■ **TASK ITEM**
Output all the records word for word. Drop the pictures.

--- THE INPUT Enclosed Below ---

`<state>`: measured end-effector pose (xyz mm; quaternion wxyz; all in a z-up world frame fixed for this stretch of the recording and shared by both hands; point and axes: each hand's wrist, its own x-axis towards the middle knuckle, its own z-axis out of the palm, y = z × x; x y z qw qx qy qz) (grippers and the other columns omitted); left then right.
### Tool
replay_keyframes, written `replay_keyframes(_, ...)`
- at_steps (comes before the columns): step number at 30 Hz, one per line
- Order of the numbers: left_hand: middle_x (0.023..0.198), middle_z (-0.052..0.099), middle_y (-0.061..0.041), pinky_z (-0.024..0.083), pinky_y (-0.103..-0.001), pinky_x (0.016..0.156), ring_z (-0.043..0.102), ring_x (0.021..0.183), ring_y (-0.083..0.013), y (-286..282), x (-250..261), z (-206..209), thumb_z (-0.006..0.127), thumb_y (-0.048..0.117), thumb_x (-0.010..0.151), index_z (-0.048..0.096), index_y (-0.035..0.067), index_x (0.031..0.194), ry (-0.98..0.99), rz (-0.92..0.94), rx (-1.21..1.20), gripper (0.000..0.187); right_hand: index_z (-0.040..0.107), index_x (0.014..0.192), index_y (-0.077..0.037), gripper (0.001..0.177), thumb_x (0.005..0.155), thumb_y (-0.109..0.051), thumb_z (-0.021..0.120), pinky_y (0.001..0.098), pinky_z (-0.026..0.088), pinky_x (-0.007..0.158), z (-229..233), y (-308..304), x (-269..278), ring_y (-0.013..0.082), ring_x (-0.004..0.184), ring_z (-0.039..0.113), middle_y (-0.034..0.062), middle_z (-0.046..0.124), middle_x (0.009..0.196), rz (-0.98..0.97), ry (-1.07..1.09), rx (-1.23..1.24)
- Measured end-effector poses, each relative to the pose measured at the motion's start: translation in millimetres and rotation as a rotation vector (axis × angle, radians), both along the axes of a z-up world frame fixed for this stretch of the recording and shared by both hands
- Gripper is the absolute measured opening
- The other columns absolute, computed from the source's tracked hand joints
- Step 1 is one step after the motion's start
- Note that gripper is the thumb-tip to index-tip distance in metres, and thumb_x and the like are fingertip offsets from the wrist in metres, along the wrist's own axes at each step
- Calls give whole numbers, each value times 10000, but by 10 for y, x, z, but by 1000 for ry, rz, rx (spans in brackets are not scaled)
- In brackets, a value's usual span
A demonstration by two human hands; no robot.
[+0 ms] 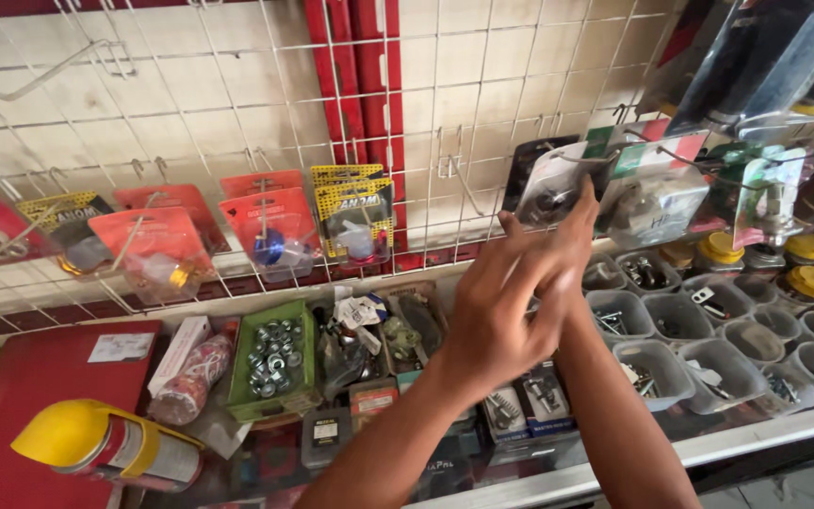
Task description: The person picks up several packaged motorcycle parts from a counter and a shelf and hangs them onto hooks on a wire mesh wall rack.
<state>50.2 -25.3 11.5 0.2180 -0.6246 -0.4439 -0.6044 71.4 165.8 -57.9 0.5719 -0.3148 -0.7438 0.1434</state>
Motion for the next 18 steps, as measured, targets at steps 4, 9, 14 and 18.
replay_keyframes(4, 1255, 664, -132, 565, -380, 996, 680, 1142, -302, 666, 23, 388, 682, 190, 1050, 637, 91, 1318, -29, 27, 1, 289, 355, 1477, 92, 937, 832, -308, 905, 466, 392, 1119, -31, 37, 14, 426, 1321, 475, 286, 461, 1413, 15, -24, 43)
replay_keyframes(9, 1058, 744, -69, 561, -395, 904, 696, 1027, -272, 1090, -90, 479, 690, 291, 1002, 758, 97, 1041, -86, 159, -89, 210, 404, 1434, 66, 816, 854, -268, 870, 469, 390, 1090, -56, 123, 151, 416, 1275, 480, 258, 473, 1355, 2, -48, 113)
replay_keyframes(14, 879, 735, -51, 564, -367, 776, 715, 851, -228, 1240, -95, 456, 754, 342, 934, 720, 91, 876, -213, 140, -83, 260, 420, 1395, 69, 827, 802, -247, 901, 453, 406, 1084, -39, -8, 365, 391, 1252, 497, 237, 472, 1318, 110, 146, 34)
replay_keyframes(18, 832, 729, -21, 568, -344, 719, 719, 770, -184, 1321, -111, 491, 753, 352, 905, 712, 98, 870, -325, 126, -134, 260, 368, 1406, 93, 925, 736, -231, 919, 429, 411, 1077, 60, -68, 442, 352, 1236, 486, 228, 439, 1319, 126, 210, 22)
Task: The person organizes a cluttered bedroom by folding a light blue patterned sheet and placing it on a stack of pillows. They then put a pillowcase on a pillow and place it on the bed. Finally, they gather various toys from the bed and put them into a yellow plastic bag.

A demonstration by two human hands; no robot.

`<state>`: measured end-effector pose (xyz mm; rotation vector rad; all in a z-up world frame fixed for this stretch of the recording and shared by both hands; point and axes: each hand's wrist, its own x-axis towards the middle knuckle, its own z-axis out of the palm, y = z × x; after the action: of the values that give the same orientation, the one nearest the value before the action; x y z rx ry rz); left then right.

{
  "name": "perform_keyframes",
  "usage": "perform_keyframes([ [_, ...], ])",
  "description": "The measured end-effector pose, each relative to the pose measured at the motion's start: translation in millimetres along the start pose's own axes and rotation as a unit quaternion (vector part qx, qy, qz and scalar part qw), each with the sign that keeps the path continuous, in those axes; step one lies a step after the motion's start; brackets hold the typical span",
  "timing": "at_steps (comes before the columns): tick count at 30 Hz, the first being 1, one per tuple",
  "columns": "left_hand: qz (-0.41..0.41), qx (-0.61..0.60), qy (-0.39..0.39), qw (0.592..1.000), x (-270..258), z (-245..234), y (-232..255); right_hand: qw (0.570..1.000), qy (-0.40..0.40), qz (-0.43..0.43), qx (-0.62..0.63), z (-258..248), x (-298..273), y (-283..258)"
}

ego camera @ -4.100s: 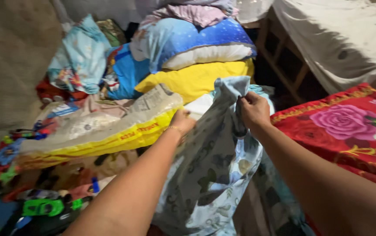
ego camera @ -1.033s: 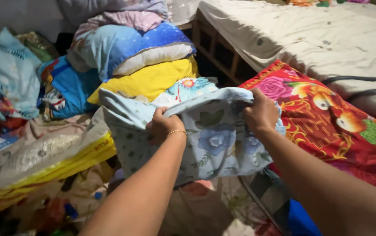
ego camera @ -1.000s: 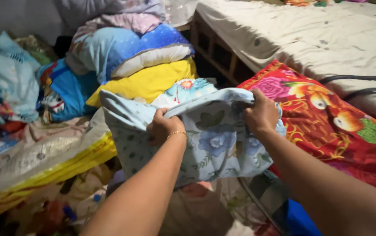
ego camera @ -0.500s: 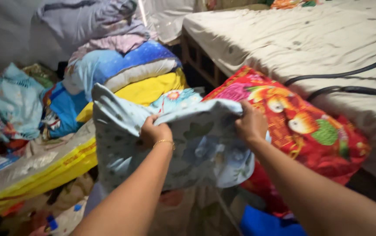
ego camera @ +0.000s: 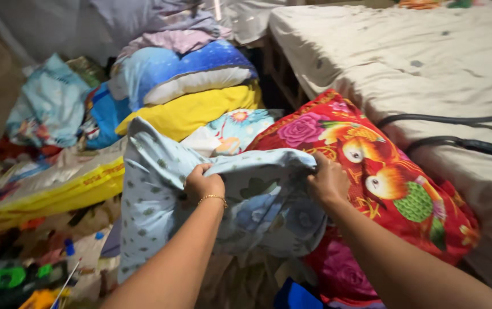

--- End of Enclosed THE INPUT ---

■ **ANSWER SECTION**
`<state>`: measured end-effector pose (xyz mm; quaternion wxyz; all in a z-up world frame fixed for this stretch of the recording and shared by both hands; point and axes: each hand's wrist, its own x-axis towards the middle knuckle, its own z-axis out of the palm, y = z × x; x y z qw qx qy qz) (grippers and the other columns omitted); left then right.
### Tool
replay_keyframes, written `replay_keyframes(_, ...)`
- at_steps (comes before the columns): step number at 30 Hz, one per line
- Order of the numbers: left_hand: middle_x (0.023..0.198), middle_z (-0.052..0.099), middle_y (-0.061..0.041), pinky_z (-0.024..0.083), pinky_y (-0.103..-0.001), pinky_x (0.016..0.156), ring_z (-0.043..0.102), ring_x (0.021..0.183), ring_y (-0.083..0.013), y (-286..282), x (-250..261), z (-206..209), thumb_z (-0.006..0.127), thumb_y (-0.048..0.117), thumb_x (-0.010..0.151), index_z (-0.048..0.096), index_y (-0.035..0.067), index_x (0.031..0.194), ry (-0.98..0.99), rz (-0.92..0.94), rx (-1.21..1.20), gripper (0.000..0.187); right_hand: index_z (-0.040..0.107), index_x (0.014..0.192), index_y (-0.077..0.037), gripper (0.001..0.177), thumb_x (0.005..0.155), thumb_y (-0.109..0.051), thumb_z (-0.021..0.120), pinky_y (0.001..0.098), pinky_z (-0.026..0.088), pinky_x (-0.007..0.158), z (-229..233), y (-308..304), x (-269..278), ring_y (-0.013..0.082), ring_x (-0.004..0.184), ring_z (-0.039..0.113), middle_y (-0.034..0.062), middle_z (-0.046..0.124), middle_x (0.009..0.196), rz (-0.98..0.97), ry (-1.07..1.09), rx (-1.23..1.24)
- Measured end-effector poses, each relative to the pose measured at the motion's start: translation in millimetres and rotation as a rotation vector (axis × angle, radians), both along the axes of a z-up world frame fixed for this stretch of the recording and shared by both hands
- Gripper is the absolute measured opening
- The other columns absolute, computed from the source's tracked hand joints
- Step 1 is one step after the motion's start
- Note that gripper is the thumb-tip to index-tip distance in metres, and thumb_x and the like are fingertip offsets from the wrist in metres, along the wrist's own axes at each step
- Calls give whole numbers, each value times 10000, but by 10 for y, x, z, but by 1000 for ry, rz, rx (spans in brackets are not scaled)
- In brackets, a value's usual span
A demonstration by two human hands; no robot.
[+0 ms] 
Task description: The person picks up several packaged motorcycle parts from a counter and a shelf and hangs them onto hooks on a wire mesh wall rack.
<state>50.2 -25.3 11.5 0.2180 -0.6246 -0.4439 -0.6044 71.4 165.8 -57.9 0.5719 -0.3148 -0.7438 0.1434</state>
Motion for the next 18 steps, as measured, targets at steps 4, 9, 14 and 18.
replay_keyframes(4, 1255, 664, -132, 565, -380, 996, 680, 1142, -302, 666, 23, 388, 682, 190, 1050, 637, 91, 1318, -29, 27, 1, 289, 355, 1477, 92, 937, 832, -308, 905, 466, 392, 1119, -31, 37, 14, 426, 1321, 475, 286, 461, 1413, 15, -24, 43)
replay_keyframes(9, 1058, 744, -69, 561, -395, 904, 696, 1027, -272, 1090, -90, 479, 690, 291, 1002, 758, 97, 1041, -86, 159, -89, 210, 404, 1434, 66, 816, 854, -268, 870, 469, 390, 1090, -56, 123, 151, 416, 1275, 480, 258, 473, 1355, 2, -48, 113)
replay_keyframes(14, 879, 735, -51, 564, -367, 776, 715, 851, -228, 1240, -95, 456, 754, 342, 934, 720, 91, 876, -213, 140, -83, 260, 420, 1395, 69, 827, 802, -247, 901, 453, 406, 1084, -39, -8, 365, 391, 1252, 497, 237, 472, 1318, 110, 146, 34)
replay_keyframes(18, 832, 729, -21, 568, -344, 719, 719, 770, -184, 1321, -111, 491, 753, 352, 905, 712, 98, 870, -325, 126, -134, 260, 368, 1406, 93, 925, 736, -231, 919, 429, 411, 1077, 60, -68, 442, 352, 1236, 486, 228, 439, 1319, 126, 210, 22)
Task: The person organizes a cluttered bedroom by folding a light blue patterned sheet and placing it on a stack of pillows. They then put a pillowcase on a pillow and place it on the bed. Finally, they gather various toys from the bed and put them into a yellow plastic bag.

A demonstration by two human hands; no robot.

`<state>`: measured end-effector pose (xyz mm; rotation vector rad; all in a z-up world frame fixed for this stretch of the recording and shared by both hands; point and axes: each hand's wrist, its own x-axis towards the middle knuckle, its own z-axis out of the palm, y = z × x; after the action: of the values that give the same orientation, the one nearest the value before the action; x y z rx ry rz); left then right.

{
  "name": "perform_keyframes",
  "usage": "perform_keyframes([ [_, ...], ])",
  "description": "The measured end-effector pose, each relative to the pose measured at the motion's start: translation in millimetres along the start pose's own axes and rotation as a unit quaternion (vector part qx, qy, qz and scalar part qw), each with the sign that keeps the path continuous, in those axes; step one lies a step after the motion's start; brackets hold the typical span",
  "timing": "at_steps (comes before the columns): tick count at 30 Hz, the first being 1, one per tuple",
  "columns": "left_hand: qz (-0.41..0.41), qx (-0.61..0.60), qy (-0.39..0.39), qw (0.592..1.000), x (-270..258), z (-245..234), y (-232..255); right_hand: qw (0.570..1.000), qy (-0.40..0.40), qz (-0.43..0.43), qx (-0.62..0.63), z (-258..248), x (-298..273), y (-283..258)"
}

ego camera @ -4.100s: 
ego camera @ -1.033s: 
ego camera @ -1.000s: 
ego camera @ -0.500s: 
ego camera @ +0.000s: 

This exercise has now been completed.